◆ EXERCISE ◆
Exactly the lines below, starting with the one containing "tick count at" and going on through the one containing "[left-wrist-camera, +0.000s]", must be reproduced, both ends included, and no pictures with them.

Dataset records
== == ==

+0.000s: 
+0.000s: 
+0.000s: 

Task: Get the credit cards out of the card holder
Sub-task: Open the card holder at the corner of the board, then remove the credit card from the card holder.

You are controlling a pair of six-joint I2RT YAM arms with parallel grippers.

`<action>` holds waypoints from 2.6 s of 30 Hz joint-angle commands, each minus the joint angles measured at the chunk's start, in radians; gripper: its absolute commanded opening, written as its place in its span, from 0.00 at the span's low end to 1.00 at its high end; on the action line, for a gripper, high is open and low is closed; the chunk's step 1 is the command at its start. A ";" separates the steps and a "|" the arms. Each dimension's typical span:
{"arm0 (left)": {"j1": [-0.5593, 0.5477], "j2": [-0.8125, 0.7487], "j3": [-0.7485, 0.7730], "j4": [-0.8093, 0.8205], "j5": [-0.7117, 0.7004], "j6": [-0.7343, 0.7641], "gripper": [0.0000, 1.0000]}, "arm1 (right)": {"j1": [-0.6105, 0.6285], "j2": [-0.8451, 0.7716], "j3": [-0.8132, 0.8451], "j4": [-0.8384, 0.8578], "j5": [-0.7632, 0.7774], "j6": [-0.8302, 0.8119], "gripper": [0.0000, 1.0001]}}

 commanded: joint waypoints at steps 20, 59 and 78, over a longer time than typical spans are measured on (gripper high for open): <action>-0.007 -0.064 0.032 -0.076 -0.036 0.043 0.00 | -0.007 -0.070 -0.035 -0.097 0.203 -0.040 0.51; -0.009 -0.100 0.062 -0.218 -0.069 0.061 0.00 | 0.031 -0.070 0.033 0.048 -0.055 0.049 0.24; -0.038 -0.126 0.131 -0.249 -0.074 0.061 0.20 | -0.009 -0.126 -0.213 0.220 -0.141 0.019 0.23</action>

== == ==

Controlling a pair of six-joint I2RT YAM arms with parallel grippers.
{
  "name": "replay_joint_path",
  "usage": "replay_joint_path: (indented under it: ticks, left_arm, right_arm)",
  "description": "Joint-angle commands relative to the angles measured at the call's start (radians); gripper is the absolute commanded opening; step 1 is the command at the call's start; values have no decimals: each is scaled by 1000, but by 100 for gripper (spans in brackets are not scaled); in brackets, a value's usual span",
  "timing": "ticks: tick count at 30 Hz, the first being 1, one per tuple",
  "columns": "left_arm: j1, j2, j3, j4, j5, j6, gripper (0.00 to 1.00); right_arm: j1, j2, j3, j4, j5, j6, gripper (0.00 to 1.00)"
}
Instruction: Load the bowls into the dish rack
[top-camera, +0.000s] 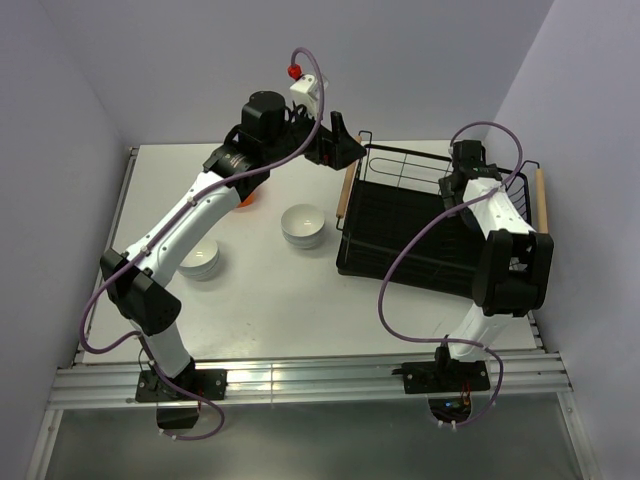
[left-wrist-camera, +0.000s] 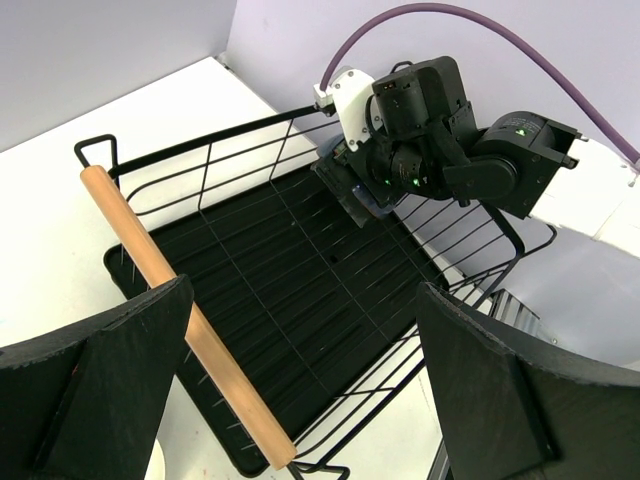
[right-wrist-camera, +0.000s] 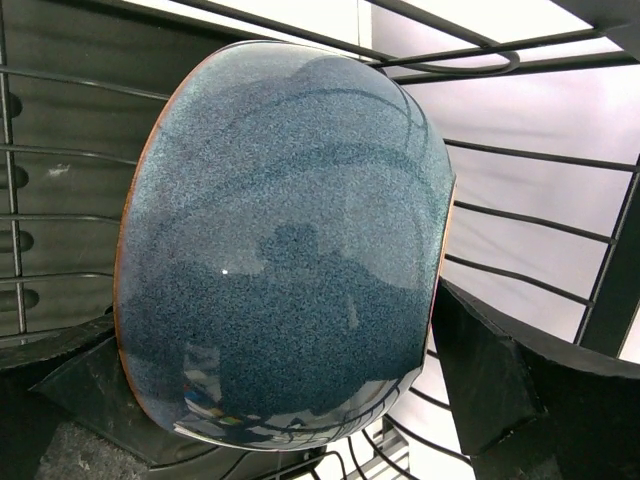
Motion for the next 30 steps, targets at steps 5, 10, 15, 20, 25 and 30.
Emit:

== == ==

◆ OUTPUT FOR THIS EXERCISE ◆
  "timing": "ticks: tick count at 30 Hz, the first being 1, one per tuple",
  "columns": "left_arm: j1, j2, j3, j4, j5, j6, gripper (0.00 to 1.00); right_arm: j1, j2, j3, j4, j5, j6, gripper (0.00 to 1.00)"
}
Instruction: Load the bowls into the dish rack
[top-camera, +0.000s] 
[left-wrist-camera, +0.000s] 

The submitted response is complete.